Some organizations avoid lost production time and the risk of unexpected problems by practicing with a test (lab) system. That is, a scaled-down environment is backed up and then recovered using the same means employed by the production network. While this tactic does not verify the actual network, it does provide important practice for IT personnel. Drills often include discussion time for personnel to evaluate the plan and make any recommendations to streamline or improve the DR process.
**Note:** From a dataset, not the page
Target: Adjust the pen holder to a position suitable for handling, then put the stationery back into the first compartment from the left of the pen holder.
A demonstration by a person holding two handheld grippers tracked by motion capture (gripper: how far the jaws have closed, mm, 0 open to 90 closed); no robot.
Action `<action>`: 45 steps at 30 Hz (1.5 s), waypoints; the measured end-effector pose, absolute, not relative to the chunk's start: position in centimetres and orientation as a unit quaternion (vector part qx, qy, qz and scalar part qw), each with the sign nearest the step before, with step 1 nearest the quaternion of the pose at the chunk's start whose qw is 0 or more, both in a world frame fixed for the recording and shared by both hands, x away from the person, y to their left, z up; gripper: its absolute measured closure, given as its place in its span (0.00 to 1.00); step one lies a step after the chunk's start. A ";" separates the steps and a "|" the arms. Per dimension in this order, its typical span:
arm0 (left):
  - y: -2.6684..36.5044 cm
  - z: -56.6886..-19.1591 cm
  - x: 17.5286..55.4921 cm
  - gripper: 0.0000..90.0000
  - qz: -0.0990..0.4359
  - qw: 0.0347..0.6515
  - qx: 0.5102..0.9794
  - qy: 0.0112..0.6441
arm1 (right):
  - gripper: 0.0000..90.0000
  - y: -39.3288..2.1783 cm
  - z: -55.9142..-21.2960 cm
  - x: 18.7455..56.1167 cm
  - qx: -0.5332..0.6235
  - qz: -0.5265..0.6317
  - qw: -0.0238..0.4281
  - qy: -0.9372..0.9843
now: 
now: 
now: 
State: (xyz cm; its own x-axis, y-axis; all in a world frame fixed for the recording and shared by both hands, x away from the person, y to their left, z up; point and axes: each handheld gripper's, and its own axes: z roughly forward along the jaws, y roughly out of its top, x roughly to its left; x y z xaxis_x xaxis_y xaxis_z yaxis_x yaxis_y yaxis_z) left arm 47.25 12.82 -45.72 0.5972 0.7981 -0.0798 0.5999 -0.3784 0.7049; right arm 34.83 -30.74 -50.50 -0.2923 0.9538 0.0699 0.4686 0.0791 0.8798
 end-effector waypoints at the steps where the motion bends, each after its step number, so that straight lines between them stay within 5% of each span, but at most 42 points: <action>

There are no solid guidelines that dictate how often a DR plan should be tested, though once a year is probably the minimum frequency. In addition to regularly scheduled testing, additional testing can be accommodated as needed when personnel turnover occurs or when changes to the DR plan are implemented. If you do business with a DR recovery service provider, you may need to schedule testing time in advance.
Updating the plan
Finally, DR plans are never static. Changes invariably occur with storage resources, applications, IT personnel and even business units or corporate practices. As changes take place, the DR plan must be updated to accommodate those changes. For example, if 200 GB of additional storage capacity is added or a new storage array is installed, that additional storage must be included in the DR cycle. As another example, new privacy legislation may require files to be encrypted where they may not have been encrypted in the past.
Changes can also have secondary effects on the DR plan. Consider the 200 GB of additional storage capacity added in the previous example. Since more storage will take longer to backup, it may be necessary to consider a different tape technology or increase the WAN bandwidth to maintain acceptable RTOs. For larger organizations, a system of change management may be needed to report on any organizational changes precipitating a possible adjustment to the DR plan.